#### ACTION ITEM
Repeat the whole of the data, keeping every detail the same.

#### DATA
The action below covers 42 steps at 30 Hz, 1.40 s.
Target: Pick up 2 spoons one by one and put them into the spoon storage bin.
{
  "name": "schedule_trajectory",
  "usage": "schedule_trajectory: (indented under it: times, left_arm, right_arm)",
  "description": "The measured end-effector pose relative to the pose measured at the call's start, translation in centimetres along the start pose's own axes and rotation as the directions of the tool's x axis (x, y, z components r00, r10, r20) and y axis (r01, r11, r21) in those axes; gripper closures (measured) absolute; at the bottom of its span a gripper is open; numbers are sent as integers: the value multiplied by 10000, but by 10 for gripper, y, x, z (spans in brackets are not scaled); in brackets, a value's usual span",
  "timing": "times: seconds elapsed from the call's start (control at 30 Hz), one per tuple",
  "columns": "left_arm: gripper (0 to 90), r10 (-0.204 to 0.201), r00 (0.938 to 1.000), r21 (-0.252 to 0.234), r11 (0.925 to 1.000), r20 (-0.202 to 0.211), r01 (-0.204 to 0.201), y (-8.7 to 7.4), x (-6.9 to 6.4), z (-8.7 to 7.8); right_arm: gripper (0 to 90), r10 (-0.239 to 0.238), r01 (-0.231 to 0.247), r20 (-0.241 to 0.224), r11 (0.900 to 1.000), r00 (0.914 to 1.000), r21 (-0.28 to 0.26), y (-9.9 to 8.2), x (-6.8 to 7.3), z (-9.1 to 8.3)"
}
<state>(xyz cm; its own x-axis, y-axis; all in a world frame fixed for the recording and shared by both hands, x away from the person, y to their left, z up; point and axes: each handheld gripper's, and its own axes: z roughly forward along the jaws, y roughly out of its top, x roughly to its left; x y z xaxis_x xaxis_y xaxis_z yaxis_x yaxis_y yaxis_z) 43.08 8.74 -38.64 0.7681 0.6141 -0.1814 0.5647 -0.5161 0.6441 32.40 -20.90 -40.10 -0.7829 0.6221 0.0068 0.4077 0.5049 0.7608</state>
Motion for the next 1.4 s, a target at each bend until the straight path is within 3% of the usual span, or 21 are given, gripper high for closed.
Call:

#### WRITTEN ANSWER
The action below covers 42 steps at 30 Hz, 1.40 s.
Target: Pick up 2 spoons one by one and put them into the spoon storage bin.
{
  "name": "schedule_trajectory",
  "usage": "schedule_trajectory: (indented under it: times, left_arm, right_arm)",
  "description": "The measured end-effector pose relative to the pose measured at the call's start, translation in centimetres along the start pose's own axes and rotation as the directions of the tool's x axis (x, y, z components r00, r10, r20) and y axis (r01, r11, r21) in those axes; gripper closures (measured) absolute; at the bottom of its span a gripper is open; numbers are sent as integers: the value multiplied by 10000, but by 10 for gripper, y, x, z (spans in brackets are not scaled); in brackets, a value's usual span",
  "timing": "times: seconds elapsed from the call's start (control at 30 Hz), one per tuple",
  "columns": "left_arm: gripper (0 to 90), r10 (-0.204 to 0.201), r00 (0.938 to 1.000), r21 (-0.252 to 0.234), r11 (0.925 to 1.000), r20 (-0.202 to 0.211), r01 (-0.204 to 0.201), y (-8.7 to 7.4), x (-6.9 to 6.4), z (-8.7 to 7.8); right_arm: gripper (0 to 90), r10 (-0.239 to 0.238), r01 (-0.231 to 0.247), r20 (-0.241 to 0.224), r11 (0.900 to 1.000), r00 (0.914 to 1.000), r21 (-0.28 to 0.26), y (-9.9 to 8.2), x (-6.8 to 7.3), z (-9.1 to 8.3)"
}
<state>(xyz cm; its own x-axis, y-axis; all in a world frame fixed for the recording and shared by both hands, x away from the person, y to their left, z up; point and axes: each handheld gripper's, and its own axes: z roughly forward along the jaws, y roughly out of its top, x roughly to its left; x y z xaxis_x xaxis_y xaxis_z yaxis_x yaxis_y yaxis_z) 43.08 8.74 -38.64 0.7681 0.6141 -0.1814 0.5647 -0.5161 0.6441 32.40 -20.90 -40.10 -0.7829 0.6221 0.0068 0.4077 0.5049 0.7608</state>
Motion for the next 1.4 s, a target at each bend until the straight path is within 3% of the usual span, or 21 are given, gripper high for closed.
Call:

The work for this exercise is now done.